Your objective:
Which lines below contain the word "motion"? Copy each of them.
════════
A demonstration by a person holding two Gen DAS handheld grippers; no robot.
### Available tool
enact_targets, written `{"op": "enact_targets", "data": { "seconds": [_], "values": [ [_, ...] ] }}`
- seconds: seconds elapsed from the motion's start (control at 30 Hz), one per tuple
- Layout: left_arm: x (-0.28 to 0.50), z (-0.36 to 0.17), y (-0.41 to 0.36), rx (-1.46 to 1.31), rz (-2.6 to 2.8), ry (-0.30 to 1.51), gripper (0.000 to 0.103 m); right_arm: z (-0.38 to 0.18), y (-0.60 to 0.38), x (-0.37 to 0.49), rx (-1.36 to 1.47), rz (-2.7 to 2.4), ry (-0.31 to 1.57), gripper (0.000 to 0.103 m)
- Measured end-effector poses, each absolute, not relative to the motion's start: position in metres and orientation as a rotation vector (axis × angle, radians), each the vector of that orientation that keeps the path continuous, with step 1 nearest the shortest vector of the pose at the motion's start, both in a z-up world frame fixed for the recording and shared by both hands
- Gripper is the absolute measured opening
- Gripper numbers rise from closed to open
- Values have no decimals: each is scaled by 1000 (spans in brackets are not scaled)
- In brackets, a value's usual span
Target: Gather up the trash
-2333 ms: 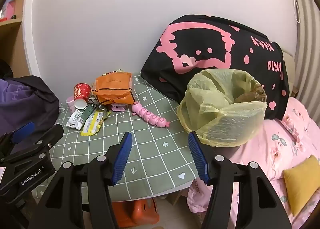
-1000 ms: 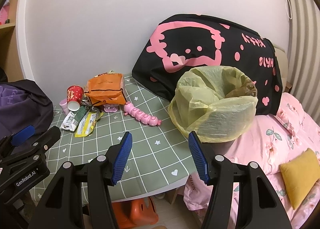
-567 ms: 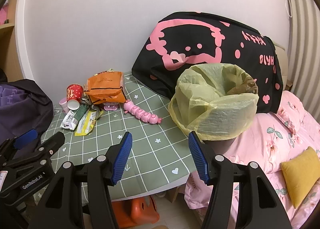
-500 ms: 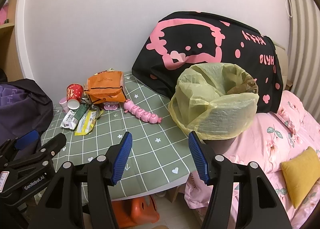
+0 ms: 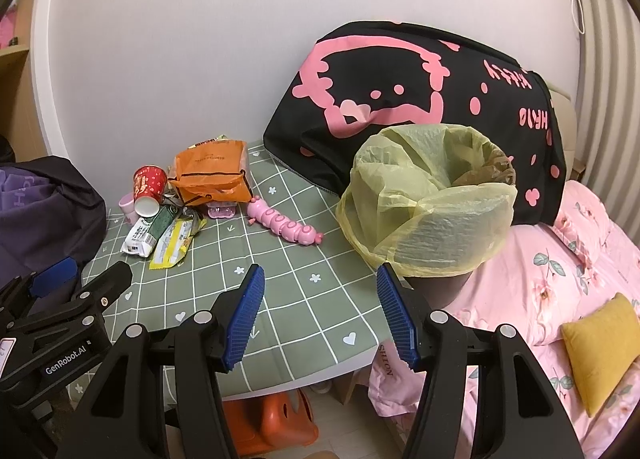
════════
Response to this task:
- seconds: seconds elapsed from the motion's start (control at 30 Hz), one per tuple
- Measured end-effector poses, each absolute, not relative to the motion's start: position in metres and orientation as a rotation vector (axis × angle, radians), each the vector of that orientation that keeps the path continuous, with step 1 nearest the shortest vector of the pose at the motion's start, both in a z-up world frame fixed for the recording and shared by both hands

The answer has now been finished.